I especially like knowing how much it will cost to drive to work next month. $10. The next month? $10. Next year? $10...or less as electricity (here) has gone down the last 5 years at least.


----------



## otmezger (Jun 6, 2011)

One of the main factors that will bring the costs to the roof is having a too big battery. If your daily driving distances are short and you drive smooth, having a small battery will increase dramatically the cost effectiveness.

For knowing the size of the battery, use our electric car simulator for iPhone. Just drive with your normal car, and read the results after a few drives. This is my part, for the rest of the story, there might be people in this forum that will help you further. 


Thank you,
Olmo
CEO
The Green & Energy Consulting Group


----------



## dtbaker (Jan 5, 2008)

jim15800 said:


> I have just begun to consider an EV. I am concerned as to whether the cost of batteries may make it to expensive to be practical. How often will lead acid batteries need to be replaced? Is it a factor of time and usage or just usage and the same question for lithium Ion batteries? Will the batteries have to be replaced so often that when you factor the battery cost it negates the fuel advantage? Please provide me with any insight you are willing to provide. Thank you in advance for your time.


My best calcs indicate the operational cost of a lead-acid build will end up costing about the same as gas if gas is $2.75-3.00/gal. over 10 years (3 or 4 sets of batteries) A LiFePO4 build is way cheaper because the batteries will probably last the whole 10 years.... Read thru my calcs on my site (link below), and feel free to comment.....
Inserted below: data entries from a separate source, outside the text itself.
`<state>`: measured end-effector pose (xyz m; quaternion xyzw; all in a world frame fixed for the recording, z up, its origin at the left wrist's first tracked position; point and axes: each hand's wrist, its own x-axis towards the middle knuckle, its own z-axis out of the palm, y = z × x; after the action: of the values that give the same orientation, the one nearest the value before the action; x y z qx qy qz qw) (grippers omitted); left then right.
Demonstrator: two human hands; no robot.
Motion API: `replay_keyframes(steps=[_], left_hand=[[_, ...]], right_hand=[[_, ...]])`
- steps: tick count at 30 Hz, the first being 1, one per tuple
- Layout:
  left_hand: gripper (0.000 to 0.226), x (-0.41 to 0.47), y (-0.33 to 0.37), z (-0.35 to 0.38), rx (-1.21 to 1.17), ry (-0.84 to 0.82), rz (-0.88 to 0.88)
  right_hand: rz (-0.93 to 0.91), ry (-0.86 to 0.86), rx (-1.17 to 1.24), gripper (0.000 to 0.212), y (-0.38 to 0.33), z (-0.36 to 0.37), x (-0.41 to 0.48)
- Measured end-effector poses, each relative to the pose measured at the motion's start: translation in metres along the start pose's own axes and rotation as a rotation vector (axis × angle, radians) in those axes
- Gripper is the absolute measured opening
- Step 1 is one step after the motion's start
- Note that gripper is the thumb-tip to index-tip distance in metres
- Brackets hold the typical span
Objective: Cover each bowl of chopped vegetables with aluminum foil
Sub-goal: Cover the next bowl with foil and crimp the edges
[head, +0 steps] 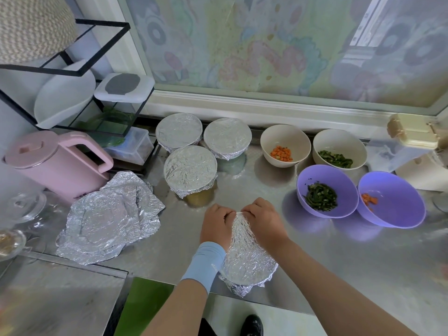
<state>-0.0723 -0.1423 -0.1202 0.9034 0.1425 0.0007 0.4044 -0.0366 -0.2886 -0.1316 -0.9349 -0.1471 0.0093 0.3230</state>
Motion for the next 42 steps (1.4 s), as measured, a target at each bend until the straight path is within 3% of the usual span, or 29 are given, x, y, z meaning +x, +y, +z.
replay_keyframes(steps=[3,7,12,16,23,26,32,37,42], left_hand=[[0.019,-0.008,0.003,0.003,0.036,0.049,-0.037],[0.021,-0.019,0.003,0.003,0.107,0.118,-0.083],[0.024,-0.01,0.007,-0.001,0.106,0.032,0.084],[0.023,-0.005,0.005,0.002,0.071,0.01,0.081],[0.026,-0.01,0.006,0.003,0.131,0.053,0.006],[0.024,-0.013,0.008,0.001,0.185,0.063,0.035],[0.021,-0.003,0.011,0.004,0.117,-0.053,0.12],[0.02,-0.004,0.009,0.006,0.083,-0.033,0.081],[0.022,-0.013,0.012,0.007,0.111,0.044,-0.006]], right_hand=[[-0.045,-0.031,-0.007,0.01,-0.002,-0.002,0.004],[-0.06,0.079,-0.085,0.008,-0.001,-0.004,-0.002],[-0.006,0.129,-0.074,0.03,0.001,-0.001,-0.013],[0.05,0.077,-0.022,0.012,0.0,-0.003,-0.011],[-0.002,-0.036,0.02,0.01,-0.002,-0.011,-0.002],[-0.045,0.007,-0.043,0.009,-0.002,-0.01,-0.003],[0.051,0.084,-0.048,0.01,0.003,-0.007,-0.014],[0.109,0.036,0.032,0.012,0.004,-0.008,-0.012],[-0.006,0.03,-0.017,0.007,0.002,-0.012,-0.006]])
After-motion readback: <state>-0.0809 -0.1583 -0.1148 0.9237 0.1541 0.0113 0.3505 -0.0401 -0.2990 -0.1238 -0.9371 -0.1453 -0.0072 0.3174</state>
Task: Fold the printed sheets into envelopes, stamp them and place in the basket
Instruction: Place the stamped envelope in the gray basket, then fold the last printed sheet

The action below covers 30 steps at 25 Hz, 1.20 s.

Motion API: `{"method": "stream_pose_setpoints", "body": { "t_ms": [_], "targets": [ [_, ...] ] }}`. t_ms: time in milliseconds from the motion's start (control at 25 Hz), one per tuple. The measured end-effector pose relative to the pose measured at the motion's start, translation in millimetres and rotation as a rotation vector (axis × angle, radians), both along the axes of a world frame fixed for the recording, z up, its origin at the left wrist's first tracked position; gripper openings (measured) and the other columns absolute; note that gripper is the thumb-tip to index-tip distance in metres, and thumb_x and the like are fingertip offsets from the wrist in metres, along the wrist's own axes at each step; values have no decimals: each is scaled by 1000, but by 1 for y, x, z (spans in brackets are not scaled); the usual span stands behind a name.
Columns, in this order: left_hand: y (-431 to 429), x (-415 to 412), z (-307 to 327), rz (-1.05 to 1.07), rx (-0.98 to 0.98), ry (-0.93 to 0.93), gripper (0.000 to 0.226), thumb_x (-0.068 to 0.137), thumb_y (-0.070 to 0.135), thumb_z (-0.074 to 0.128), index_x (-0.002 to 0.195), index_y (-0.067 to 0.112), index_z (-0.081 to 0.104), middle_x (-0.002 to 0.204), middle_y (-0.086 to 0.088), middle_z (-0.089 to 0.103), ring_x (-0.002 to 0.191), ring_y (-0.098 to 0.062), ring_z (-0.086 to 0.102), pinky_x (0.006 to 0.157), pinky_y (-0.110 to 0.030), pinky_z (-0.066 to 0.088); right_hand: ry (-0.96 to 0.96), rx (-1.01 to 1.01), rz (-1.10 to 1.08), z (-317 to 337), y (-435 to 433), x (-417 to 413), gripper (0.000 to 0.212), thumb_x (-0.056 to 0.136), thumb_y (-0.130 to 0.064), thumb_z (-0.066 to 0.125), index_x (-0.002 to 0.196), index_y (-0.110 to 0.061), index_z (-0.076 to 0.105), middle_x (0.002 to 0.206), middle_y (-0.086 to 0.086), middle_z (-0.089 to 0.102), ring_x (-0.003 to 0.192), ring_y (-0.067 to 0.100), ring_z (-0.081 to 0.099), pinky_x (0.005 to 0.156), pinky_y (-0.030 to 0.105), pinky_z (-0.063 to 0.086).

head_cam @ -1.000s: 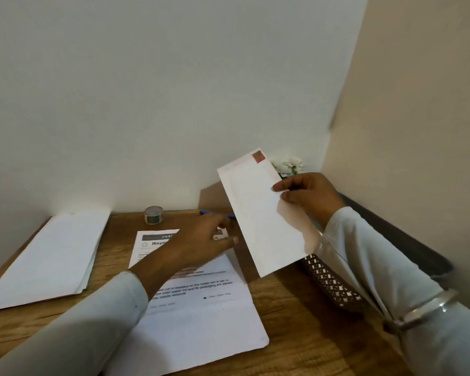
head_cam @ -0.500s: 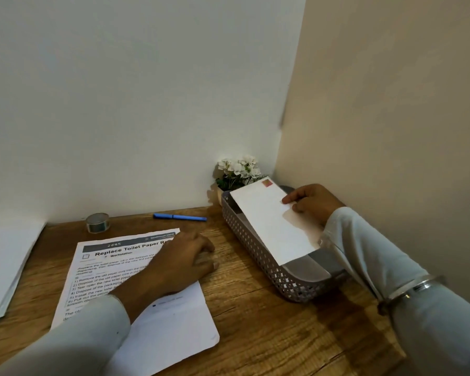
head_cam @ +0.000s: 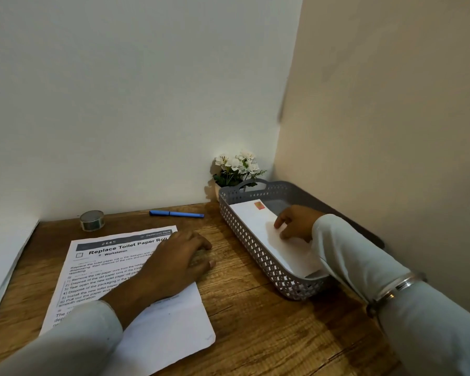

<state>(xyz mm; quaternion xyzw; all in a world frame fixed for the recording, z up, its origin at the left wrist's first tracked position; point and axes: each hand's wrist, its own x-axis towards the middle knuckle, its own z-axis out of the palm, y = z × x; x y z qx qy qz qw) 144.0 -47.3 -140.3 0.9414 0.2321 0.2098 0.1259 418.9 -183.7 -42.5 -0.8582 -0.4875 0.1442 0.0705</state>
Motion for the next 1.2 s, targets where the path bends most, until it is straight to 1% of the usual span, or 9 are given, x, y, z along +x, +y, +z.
{"method": "stream_pose_setpoints", "body": {
  "t_ms": [120,280,480,600,720,840,920,1040,1200],
  "targets": [
    [0,0,-1,-3,11,-3,46,89,65,50,126,38,57,132,17,53,118,-2,45,100,-31,45,-6,-91,41,-5,2,-6,44,92,-28,72,135,-22,63,131,1,55,116,21,56,97,30,47],
    [-1,1,0,-11,19,-1,46,90,64,51,126,37,58,132,16,53,119,-3,46,99,-31,45,-102,-101,76,-6,3,-7,43,94,-36,68,135,-27,62,144,1,53,128,23,53,107,34,42],
    [-8,-6,28,-40,-203,-198,35,92,51,62,124,37,60,127,19,53,112,0,52,86,-21,46,-200,284,127,18,3,-33,35,95,-35,65,128,-25,65,138,3,61,118,23,60,102,40,50],
    [-1,-22,60,10,-229,-326,25,92,43,64,116,35,62,117,14,57,105,-5,56,83,-23,48,-143,462,252,43,9,-72,31,94,-35,66,124,-23,67,126,0,63,109,18,60,92,34,50],
    [9,-54,75,124,-201,-275,26,92,43,65,116,31,64,115,13,58,105,-11,58,80,-20,46,-43,502,369,49,26,-121,30,94,-36,67,123,-26,66,124,-4,62,106,13,59,91,34,51],
    [10,-100,67,236,-99,-62,23,94,47,61,115,40,57,112,22,52,101,-7,55,69,-10,34,-14,445,464,36,50,-169,32,95,-39,65,126,-30,65,123,-6,60,107,14,60,91,33,52],
    [16,-127,52,240,-60,24,27,92,50,62,117,41,58,123,20,58,106,-6,55,78,-13,41,-19,389,515,19,68,-190,34,95,-40,64,126,-28,65,126,-1,61,111,19,60,92,33,49],
    [29,-158,31,275,-58,153,51,89,62,58,131,32,56,135,11,57,117,-7,52,98,-25,44,-24,271,558,-4,89,-211,37,94,-41,65,129,-28,62,134,3,60,118,22,58,100,37,48],
    [33,-170,21,291,-24,278,93,77,91,21,146,33,44,150,10,45,134,-12,42,113,-35,36,-117,104,545,-29,106,-217,57,94,-54,58,146,-31,47,153,-3,46,137,23,47,112,39,40]
  ]
}}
with my car I am lucky enough to have recorded the mpg on gas, on lead-acid, and now as Li. The Li is way better on several counts: lighter weight is more efficient, no 'gassing' in charge cycle is way more efficient, and (hopefully) 4x-5x the life cycles of lead. So depending on whether you amortize the cost of the batteries as a consumable over the ten year expected life affects whether you consider it a capital cost or operational cost.... i.e. is the whole car dead after ten years (as is the average ICE engine needing major overhaul) for compare? Either way the Li is actually les expensive than gas at today's prices.


----------



## rmay635703 (Oct 23, 2008)

rfengineers said:


> If you are operating a vehicle that can carry more than one, or two very small, person(s) at 2-cents per mile then, congratulations!! Please share your secrets with the rest of us.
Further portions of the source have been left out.